The average total score for the SAT dropped by 0.8 points in 2018. On the other hand, ACT English and Reading scores increased by 0.9 and 1.0 respectively.

We can also easily observe that SAT total scores appear to be more bimodally distributed, and can be divided into two distinct groups of states i.e. high-performing and low-performing states.

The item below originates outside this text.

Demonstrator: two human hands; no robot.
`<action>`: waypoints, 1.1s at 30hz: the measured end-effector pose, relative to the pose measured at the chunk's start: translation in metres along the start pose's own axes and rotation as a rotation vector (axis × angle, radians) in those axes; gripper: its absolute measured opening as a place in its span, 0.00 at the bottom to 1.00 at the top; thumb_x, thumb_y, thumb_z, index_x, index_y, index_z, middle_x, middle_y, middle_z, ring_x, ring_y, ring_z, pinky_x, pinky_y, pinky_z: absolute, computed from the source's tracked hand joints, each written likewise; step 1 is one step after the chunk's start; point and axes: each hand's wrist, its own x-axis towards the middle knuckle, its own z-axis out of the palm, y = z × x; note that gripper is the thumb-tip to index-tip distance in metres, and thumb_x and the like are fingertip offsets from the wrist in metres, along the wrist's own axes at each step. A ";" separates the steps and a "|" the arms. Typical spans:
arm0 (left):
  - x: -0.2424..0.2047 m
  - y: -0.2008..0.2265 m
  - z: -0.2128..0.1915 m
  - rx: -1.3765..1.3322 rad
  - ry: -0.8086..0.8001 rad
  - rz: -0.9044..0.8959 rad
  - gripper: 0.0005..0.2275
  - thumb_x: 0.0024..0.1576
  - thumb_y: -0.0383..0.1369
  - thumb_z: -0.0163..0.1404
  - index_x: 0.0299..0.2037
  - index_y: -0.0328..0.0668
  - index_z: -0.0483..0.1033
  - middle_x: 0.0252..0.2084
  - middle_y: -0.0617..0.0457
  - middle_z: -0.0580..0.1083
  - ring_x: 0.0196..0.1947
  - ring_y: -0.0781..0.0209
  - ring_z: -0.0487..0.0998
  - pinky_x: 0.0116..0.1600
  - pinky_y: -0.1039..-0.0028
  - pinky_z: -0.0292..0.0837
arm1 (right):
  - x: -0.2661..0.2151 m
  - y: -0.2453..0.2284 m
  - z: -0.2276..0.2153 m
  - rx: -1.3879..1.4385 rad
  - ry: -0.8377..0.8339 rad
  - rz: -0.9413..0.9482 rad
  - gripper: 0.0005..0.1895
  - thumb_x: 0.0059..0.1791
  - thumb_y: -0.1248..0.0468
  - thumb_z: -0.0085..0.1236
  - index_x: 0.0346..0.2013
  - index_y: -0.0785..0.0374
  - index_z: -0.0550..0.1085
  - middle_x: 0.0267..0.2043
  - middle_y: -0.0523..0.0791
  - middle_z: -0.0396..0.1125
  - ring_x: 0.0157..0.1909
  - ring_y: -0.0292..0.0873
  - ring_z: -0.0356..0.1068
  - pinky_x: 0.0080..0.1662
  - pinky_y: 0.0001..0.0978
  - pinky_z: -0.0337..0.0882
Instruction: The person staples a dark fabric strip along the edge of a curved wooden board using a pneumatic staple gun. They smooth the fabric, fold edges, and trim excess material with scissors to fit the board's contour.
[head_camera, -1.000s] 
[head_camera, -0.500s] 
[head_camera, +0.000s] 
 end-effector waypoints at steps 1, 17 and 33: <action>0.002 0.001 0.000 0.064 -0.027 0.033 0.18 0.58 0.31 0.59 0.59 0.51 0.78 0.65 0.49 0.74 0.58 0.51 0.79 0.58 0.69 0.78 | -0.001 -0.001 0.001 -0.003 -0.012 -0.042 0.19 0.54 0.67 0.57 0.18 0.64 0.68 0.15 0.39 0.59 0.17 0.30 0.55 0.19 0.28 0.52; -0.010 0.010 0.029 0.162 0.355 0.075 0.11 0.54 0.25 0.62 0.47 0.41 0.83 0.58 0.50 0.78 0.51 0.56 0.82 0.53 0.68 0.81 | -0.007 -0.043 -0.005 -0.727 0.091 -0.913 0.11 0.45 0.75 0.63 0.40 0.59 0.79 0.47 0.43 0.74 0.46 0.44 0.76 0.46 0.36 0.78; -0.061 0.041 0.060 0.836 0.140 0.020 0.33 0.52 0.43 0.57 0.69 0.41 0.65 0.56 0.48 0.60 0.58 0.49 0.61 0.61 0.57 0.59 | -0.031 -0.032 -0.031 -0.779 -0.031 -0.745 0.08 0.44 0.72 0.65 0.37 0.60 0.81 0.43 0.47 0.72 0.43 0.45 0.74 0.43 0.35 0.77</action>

This pattern is also apparent within the ACT data, but to a lesser degree.

# Function to plot multiple scatter plots
def multi_plot_scatter(df, list_of_x, list_of_y, list_of_titles, xlabels, ylabels, sharex = False, sharey = False):
    if len(list_of_x) == 1:
        ncols = 1
    else:
        ncols = 2
    nrows = int(np.ceil(len(list_of_x)/2)) # Makes sure you have enough rows
    fig, ax = plt.subplots(nrows=nrows, ncols=ncols, figsize=(14,7), sharex = sharex, sharey = sharey)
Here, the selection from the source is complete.